Geology 101 – Lab #4 – Volcanic Hazards
Spring, 2006
Introduction: This week’s lab will involve an examination of volcanic hazards in the
Cascadia volcanic system; specifically we will compare and contrast the effects of the
1980 eruption of Mt. St. Helens with present-day hazards in the Mt. St. Helens and Mt.
Rainier areas. We will also examine hazards associated with Hawaiian volcanoes, and use
data that help us understand the motion of the Pacific plate relative to the Hawaiian hot
spot.
You will want to visit the USGS volcanoes website and read relevant materials for the
Cascades and Hawaii volcanic systems
Part A
1. Cascadia Volcanic System:
(useful website: http://vulcan.wr.usgs.gov/)
a. Briefly describe the plate tectonic origin of the Cascade Volcanic Arc.
b. What is the general composition (mineral and chemical) of the Mt. Rainier and Mt. St.
Helens magmas and lavas?
c. How does the composition of these magmas and lavas influence the eruptive style of
the volcanoes?
2. Comparison of Mt. St. Helens 1980 eruption with hazards predicted for future
eruptions of Mt. St. Helens and Mt. Rainier: Please refer to the hazards maps available
in the lab room, and refer to the website listed above. Also examine the stereo pairs of
Mt. St. Helens (taken shortly after the 1980 eruption) and the aerial photo of Mt. Rainier.

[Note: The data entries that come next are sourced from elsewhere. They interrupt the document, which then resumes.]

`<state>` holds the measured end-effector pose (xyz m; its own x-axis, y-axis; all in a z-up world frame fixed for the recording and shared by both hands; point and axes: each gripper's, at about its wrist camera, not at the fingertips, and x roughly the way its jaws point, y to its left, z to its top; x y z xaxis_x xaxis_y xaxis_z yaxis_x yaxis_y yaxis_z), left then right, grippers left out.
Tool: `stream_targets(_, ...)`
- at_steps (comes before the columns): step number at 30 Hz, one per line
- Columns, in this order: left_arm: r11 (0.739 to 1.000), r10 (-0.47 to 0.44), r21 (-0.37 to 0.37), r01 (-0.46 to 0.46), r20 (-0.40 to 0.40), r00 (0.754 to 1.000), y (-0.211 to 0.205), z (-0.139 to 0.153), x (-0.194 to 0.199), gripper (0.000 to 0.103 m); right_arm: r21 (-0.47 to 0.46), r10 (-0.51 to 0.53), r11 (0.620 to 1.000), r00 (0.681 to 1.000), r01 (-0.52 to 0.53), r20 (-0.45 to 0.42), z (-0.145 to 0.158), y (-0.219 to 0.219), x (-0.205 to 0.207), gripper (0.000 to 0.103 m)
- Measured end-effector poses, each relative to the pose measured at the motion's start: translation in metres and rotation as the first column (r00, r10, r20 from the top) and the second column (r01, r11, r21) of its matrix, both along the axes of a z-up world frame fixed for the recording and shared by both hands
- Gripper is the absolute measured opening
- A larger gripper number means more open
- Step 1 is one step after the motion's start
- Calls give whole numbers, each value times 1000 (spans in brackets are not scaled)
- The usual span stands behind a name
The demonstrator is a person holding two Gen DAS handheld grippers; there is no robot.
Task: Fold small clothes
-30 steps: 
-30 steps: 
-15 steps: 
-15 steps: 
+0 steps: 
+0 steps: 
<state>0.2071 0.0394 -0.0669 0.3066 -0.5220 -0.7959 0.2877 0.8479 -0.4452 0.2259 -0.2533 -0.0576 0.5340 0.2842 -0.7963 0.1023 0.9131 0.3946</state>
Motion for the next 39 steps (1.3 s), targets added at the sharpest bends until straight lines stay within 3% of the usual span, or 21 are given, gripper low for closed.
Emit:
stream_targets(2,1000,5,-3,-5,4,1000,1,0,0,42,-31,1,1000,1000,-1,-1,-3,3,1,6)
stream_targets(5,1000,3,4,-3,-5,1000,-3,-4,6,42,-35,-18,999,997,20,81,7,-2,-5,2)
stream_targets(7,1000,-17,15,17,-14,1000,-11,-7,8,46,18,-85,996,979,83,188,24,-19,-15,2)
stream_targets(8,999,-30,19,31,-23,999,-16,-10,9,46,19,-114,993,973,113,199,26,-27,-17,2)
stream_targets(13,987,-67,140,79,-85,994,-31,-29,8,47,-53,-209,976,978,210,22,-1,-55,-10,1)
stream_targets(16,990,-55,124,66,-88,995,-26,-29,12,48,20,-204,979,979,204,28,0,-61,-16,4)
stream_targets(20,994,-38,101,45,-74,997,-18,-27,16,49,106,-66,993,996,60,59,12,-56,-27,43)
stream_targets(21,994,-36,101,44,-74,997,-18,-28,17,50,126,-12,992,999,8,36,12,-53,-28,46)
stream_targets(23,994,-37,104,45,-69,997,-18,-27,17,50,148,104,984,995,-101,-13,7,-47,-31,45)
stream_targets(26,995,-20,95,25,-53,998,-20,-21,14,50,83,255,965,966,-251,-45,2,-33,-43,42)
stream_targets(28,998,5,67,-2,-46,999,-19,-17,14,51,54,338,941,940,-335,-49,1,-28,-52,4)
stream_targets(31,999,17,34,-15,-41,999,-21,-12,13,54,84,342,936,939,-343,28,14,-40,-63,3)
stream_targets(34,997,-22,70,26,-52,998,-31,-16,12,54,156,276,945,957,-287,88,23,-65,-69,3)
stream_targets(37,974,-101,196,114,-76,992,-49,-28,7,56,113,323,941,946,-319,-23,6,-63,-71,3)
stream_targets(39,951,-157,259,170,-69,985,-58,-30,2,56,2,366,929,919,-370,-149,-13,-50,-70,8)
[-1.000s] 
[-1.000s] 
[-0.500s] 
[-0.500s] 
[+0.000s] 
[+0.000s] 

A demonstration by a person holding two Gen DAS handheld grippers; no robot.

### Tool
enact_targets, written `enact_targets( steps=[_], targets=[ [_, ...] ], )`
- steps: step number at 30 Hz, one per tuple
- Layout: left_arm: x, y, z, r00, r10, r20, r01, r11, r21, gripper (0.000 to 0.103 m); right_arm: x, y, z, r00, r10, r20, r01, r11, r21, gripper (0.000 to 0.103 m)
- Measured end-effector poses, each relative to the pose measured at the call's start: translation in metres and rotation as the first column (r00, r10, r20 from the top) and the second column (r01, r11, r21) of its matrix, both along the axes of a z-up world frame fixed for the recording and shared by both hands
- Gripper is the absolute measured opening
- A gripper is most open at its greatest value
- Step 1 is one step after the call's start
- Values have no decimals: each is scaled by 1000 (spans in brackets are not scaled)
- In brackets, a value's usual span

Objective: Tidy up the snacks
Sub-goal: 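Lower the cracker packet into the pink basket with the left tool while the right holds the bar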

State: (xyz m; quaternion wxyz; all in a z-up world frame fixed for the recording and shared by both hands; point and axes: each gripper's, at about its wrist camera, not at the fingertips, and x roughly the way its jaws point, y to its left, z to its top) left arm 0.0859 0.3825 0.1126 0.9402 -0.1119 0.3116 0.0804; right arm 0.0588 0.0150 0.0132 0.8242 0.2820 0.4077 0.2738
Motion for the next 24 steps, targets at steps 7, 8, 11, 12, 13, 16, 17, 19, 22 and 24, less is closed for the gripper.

a. What are the main types of hazards that are predicted for an eruption of Mt. Rainier?
Where, generally, are each of these types of hazards predicted to occur?
b. Note that the current hazards map for Mt. St. Helens shows less extensive hazard zones
than the actual areas that were affected by the 1980 eruption. Why is this so?
b. Compare the extent of predicted hazards for Mt. Rainier vs. Mt. St. Helens.
What factors account for this difference?
Part B: Hawaii: Volcanic Risks
(useful website: http://hvo.wr.usgs.gov/)
a. What is the general composition of the Hawaiian volcanic system magmas and lavas?
b. How does this composition control the eruptive style of Hawaii volcanoes?
c. What are the major types of hazards associated with Hawaiian volcanoes?
d. Where, generally, are each of these types of hazards expected to occur?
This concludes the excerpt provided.